● **Task to complete**:
Transcribe each record exactly. Omit the pictures.

Extracted data entries:
****

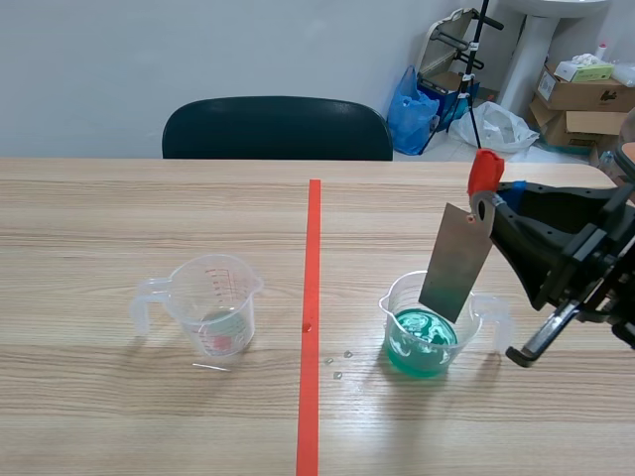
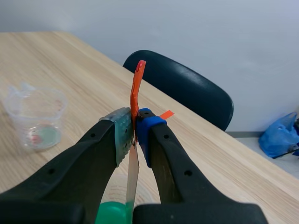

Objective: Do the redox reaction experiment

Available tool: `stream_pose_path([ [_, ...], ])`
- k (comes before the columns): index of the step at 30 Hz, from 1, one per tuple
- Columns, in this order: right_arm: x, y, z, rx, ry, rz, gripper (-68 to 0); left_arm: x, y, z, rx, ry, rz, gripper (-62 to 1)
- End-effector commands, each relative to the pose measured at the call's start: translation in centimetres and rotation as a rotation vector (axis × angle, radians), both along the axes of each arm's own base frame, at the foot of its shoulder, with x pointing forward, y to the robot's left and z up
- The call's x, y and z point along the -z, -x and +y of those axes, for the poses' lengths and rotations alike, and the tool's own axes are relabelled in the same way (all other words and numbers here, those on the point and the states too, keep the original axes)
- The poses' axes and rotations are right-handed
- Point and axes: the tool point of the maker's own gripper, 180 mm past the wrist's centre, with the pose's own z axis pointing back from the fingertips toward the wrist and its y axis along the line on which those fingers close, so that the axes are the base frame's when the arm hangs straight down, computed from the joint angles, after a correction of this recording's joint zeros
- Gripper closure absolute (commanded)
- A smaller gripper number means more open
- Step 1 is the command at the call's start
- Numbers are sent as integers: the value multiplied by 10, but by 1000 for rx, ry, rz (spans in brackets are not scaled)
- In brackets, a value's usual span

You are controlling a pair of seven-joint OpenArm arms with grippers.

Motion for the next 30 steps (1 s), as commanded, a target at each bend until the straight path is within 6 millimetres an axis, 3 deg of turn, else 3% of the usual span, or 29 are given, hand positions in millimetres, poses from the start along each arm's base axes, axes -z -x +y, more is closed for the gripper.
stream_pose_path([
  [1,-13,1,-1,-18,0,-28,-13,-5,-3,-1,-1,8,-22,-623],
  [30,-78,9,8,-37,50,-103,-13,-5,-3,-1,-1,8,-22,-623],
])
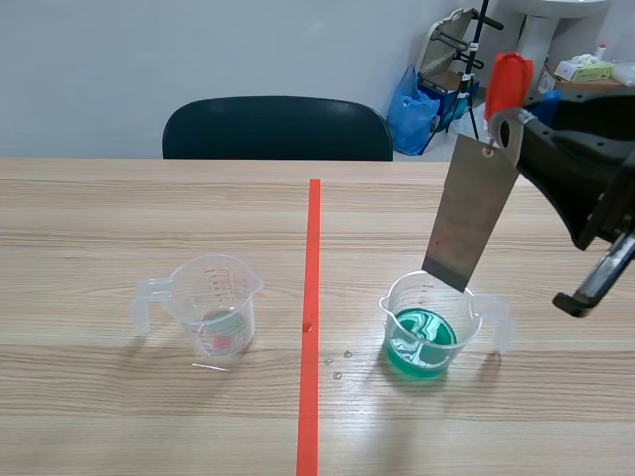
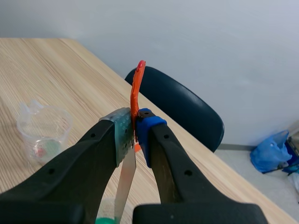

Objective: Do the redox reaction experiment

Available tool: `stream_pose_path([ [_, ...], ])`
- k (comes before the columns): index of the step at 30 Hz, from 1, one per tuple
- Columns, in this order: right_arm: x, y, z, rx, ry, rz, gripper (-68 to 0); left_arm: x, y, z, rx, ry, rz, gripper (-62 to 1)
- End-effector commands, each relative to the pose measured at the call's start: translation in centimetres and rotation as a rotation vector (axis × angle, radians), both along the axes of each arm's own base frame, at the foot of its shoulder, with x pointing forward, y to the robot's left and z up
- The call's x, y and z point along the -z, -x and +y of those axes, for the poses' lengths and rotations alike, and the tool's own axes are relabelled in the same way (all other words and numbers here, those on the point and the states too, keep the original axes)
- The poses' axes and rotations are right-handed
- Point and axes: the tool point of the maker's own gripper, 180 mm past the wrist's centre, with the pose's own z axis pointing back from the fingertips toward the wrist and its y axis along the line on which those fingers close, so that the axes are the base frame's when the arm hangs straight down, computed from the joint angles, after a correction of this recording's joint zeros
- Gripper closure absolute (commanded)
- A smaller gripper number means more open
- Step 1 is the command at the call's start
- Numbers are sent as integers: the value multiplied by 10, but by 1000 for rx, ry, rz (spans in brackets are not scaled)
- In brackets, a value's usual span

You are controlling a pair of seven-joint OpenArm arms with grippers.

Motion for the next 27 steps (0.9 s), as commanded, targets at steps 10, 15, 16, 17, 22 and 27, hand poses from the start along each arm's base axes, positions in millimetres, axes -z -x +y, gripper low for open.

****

● **Answer**:
Objective: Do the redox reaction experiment

Available tool: `stream_pose_path([ [_, ...], ])`
- k (comes before the columns): index of the step at 30 Hz, from 1, one per tuple
- Columns, in this order: right_arm: x, y, z, rx, ry, rz, gripper (-68 to 0); left_arm: x, y, z, rx, ry, rz, gripper (-62 to 1)
- End-effector commands, each relative to the pose measured at the call's start: translation in centimetres and rotation as a rotation vector (axis × angle, radians), both along the axes of each arm's own base frame, at the foot of its shoulder, with x pointing forward, y to the robot's left and z up
- The call's x, y and z point along the -z, -x and +y of those axes, for the poses' lengths and rotations alike, and the tool's own axes are relabelled in the same way (all other words and numbers here, those on the point and the states too, keep the original axes)
- The poses' axes and rotations are right-handed
- Point and axes: the tool point of the maker's own gripper, 180 mm past the wrist's centre, with the pose's own z axis pointing back from the fingertips toward the wrist and its y axis along the line on which those fingers close, so that the axes are the base frame's when the arm hangs straight down, computed from the joint angles, after a correction of this recording's joint zeros
- Gripper closure absolute (commanded)
- A smaller gripper number means more open
- Step 1 is the command at the call's start
- Numbers are sent as integers: the value multiplied by 10, but by 1000 for rx, ry, rz (spans in brackets are not scaled)
- In brackets, a value's usual span

You are controlling a pair of seven-joint OpenArm arms with grippers.

Motion for the next 30 steps (1 s), as commanded, a target at each bend until the straight path is within 6 millimetres an axis, 3 deg of turn, else 3% of the usual span, or 29 are given, hand positions in millimetres, poses from the start along each arm's base axes, axes -z -x +y, more is closed for the gripper.
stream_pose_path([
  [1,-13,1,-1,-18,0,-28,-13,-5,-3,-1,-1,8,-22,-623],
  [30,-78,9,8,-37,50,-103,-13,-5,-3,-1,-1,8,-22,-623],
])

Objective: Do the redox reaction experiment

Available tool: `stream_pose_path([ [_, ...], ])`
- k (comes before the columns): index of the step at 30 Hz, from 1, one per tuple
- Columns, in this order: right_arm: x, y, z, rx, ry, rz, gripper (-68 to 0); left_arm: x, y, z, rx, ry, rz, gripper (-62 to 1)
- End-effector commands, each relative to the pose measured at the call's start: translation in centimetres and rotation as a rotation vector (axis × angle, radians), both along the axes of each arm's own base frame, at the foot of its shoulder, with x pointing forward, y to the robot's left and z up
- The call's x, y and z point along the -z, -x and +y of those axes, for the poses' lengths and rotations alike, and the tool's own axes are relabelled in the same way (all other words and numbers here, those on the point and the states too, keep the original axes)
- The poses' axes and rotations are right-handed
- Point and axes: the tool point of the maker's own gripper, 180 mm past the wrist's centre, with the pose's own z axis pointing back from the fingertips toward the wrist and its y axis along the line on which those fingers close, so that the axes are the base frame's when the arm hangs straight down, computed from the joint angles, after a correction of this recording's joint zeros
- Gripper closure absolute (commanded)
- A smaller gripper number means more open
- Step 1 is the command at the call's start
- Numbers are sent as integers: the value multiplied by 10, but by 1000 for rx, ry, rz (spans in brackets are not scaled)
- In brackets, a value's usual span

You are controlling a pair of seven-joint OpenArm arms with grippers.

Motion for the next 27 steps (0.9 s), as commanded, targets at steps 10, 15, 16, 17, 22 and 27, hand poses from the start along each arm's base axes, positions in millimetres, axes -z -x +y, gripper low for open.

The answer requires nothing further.